- [Assignment] In the listing below, locate the line containing "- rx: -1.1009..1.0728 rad" and the line containing "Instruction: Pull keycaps". Output both of them and every line between, exactly as written, and nothing more.

#####

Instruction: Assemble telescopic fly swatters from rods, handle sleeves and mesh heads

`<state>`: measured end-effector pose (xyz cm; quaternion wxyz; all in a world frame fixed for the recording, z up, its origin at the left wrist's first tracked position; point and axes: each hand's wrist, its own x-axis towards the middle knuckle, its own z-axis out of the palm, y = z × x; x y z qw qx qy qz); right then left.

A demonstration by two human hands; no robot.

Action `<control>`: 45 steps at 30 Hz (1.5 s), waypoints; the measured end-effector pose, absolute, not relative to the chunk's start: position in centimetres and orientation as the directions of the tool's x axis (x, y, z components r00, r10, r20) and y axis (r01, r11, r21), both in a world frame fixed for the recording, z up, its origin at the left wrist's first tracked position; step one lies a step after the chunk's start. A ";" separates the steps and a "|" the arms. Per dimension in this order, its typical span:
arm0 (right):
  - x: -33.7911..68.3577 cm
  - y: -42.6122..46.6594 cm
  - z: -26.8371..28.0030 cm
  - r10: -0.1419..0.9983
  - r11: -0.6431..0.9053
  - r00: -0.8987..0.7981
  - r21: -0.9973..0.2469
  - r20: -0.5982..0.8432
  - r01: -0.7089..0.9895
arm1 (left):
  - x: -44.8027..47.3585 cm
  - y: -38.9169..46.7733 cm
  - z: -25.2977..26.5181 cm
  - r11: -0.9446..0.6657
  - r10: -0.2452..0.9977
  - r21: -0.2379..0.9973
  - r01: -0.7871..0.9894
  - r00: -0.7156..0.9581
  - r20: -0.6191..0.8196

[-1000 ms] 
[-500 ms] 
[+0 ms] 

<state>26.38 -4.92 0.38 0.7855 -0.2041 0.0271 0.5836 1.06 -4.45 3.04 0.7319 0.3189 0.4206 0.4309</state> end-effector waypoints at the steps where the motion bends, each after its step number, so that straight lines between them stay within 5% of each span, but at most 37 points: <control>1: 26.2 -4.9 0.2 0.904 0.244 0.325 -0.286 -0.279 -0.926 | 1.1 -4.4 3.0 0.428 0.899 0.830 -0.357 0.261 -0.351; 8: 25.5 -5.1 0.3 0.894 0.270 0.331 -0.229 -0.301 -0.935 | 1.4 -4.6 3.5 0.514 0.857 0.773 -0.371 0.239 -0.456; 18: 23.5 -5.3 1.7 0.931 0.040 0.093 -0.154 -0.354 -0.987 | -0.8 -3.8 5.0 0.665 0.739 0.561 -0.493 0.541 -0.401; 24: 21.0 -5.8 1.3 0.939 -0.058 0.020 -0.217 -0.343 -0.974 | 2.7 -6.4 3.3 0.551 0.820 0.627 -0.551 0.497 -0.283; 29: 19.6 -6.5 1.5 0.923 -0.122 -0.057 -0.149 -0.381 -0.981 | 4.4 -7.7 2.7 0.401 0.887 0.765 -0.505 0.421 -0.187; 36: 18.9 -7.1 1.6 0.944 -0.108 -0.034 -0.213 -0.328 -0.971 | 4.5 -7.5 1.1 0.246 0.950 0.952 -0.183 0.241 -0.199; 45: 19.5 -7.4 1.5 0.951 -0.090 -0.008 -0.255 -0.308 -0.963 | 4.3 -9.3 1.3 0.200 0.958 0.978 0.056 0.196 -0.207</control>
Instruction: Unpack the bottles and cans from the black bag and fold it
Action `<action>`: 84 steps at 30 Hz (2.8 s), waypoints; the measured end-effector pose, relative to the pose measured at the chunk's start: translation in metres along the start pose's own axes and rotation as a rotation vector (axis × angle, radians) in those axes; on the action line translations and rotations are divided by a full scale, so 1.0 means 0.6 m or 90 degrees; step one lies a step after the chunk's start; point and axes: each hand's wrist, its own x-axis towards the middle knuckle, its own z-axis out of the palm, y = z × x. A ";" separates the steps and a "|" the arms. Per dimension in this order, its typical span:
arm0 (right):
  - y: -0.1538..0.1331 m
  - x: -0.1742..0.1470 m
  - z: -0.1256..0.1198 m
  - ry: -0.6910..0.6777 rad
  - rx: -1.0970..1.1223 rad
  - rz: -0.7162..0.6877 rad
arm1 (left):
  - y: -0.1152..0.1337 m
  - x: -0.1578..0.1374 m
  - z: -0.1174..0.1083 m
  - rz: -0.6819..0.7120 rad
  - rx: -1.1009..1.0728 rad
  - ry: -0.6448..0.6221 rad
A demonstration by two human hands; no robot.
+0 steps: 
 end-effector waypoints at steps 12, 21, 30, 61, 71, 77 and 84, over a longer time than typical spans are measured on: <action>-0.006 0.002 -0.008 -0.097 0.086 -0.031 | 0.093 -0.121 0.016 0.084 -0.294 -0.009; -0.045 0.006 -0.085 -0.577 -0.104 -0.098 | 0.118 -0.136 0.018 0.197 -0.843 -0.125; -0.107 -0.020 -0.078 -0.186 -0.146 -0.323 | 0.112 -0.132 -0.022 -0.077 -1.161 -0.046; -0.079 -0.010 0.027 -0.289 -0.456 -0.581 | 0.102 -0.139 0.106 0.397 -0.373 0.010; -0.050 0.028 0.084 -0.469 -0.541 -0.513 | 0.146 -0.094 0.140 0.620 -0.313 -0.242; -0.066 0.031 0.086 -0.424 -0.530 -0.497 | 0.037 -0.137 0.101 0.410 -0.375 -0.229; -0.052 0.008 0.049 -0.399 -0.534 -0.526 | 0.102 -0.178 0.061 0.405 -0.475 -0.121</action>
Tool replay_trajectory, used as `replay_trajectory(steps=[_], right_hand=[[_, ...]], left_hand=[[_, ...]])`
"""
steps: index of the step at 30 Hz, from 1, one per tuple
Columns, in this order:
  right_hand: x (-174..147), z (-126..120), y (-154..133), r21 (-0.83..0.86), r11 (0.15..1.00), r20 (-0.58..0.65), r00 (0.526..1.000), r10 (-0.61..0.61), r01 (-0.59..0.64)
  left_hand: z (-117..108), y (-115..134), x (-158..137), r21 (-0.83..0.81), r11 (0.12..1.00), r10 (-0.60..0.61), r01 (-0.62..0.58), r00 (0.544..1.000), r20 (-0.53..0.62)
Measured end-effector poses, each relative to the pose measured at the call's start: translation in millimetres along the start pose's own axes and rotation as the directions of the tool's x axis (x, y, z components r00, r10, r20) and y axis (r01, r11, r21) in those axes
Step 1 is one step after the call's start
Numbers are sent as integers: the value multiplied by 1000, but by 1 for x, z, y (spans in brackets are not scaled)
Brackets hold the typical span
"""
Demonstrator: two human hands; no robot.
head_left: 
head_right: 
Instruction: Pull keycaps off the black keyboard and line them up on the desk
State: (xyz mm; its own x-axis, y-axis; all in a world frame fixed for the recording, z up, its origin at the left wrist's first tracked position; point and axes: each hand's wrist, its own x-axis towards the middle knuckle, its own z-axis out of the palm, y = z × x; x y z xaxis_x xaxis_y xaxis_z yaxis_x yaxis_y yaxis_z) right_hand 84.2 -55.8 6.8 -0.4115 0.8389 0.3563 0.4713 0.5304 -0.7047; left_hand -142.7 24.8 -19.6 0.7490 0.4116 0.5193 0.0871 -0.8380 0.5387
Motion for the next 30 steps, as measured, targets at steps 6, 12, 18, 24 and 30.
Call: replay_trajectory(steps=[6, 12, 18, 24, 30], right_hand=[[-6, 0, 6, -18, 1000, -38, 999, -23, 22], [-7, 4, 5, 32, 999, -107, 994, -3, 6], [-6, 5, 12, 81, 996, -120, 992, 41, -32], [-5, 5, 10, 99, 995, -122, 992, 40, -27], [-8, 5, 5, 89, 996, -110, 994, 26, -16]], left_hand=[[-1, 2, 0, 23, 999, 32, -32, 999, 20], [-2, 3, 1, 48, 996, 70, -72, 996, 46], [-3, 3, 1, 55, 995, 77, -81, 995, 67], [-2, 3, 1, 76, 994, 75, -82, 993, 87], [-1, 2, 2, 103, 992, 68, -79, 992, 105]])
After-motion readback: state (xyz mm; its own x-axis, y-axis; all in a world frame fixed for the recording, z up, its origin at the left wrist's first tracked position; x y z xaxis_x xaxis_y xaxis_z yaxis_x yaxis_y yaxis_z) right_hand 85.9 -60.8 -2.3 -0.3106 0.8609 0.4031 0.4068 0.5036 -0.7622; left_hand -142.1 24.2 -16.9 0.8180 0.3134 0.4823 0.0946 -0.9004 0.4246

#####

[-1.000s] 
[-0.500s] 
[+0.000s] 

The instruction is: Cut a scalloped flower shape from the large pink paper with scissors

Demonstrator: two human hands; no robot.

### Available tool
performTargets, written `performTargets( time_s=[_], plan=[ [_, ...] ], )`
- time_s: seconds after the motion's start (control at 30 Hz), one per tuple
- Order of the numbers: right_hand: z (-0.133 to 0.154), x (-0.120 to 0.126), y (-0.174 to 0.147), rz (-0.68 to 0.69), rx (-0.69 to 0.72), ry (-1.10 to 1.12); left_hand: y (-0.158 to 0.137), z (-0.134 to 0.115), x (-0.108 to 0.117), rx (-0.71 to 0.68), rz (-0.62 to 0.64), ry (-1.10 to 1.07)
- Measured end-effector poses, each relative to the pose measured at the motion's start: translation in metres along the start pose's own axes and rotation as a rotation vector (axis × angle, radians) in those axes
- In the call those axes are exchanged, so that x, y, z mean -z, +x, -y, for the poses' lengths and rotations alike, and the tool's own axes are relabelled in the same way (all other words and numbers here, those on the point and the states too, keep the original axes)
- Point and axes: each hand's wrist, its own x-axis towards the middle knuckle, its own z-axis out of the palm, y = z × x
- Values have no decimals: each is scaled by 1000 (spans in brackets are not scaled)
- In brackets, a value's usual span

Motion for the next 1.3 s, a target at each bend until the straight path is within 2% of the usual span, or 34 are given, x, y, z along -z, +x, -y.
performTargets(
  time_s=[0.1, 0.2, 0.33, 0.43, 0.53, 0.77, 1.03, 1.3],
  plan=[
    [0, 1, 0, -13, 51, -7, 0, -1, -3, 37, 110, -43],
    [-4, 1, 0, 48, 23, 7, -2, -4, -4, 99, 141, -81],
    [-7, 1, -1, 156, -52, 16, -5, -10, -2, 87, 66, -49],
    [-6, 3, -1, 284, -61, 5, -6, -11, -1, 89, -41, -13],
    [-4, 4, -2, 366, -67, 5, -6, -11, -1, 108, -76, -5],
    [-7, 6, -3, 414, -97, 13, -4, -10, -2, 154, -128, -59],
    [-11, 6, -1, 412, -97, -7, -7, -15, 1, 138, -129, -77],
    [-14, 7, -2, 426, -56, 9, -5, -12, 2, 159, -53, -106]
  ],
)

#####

- [Answer box]
  - rx: -1.1009..1.0728 rad
  - ry: -0.6448..0.6221 rad
A demonstration by two human hands; no robot.
+0 steps: 
 end-effector waypoints at steps 12, 21, 30, 61, 71, 77 and 84, over a longer time than typical spans are measured on: <action>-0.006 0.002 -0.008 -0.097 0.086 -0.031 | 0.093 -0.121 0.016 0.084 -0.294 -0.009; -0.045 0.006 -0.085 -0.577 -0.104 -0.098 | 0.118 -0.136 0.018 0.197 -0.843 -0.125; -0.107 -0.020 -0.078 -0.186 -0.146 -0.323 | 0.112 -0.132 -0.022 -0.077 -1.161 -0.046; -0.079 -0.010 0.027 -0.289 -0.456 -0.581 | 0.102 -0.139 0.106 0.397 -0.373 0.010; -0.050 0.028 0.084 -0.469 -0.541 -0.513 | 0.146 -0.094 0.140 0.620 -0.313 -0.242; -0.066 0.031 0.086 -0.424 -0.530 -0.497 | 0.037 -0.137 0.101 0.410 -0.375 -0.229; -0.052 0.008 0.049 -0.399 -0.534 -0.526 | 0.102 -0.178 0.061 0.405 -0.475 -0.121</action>
Tool replay_trajectory, used as `replay_trajectory(steps=[_], right_hand=[[_, ...]], left_hand=[[_, ...]])`
"""
steps: index of the step at 30 Hz, from 1, one per tuple
Columns, in this order:
  right_hand: x (-174..147), z (-126..120), y (-154..133), r21 (-0.83..0.86), r11 (0.15..1.00), r20 (-0.58..0.65), r00 (0.526..1.000), r10 (-0.61..0.61), r01 (-0.59..0.64)
  left_hand: z (-117..108), y (-115..134), x (-158..137), r21 (-0.83..0.81), r11 (0.12..1.00), r10 (-0.60..0.61), r01 (-0.62..0.58), r00 (0.544..1.000), r20 (-0.53..0.62)
Measured end-effector poses, each relative to the pose measured at the call's start: translation in millimetres along the start pose's own axes and rotation as the directions of the tool's x axis (x, y, z components r00, r10, r20) and y axis (r01, r11, r21) in those axes
Step 1 is one step after the call's start
Numbers are sent as integers: the value multiplied by 1000, but by 1 for x, z, y (spans in brackets are not scaled)
Brackets hold the typical span
"""
Demonstrator: two human hands; no robot.
head_left: 
head_right: 
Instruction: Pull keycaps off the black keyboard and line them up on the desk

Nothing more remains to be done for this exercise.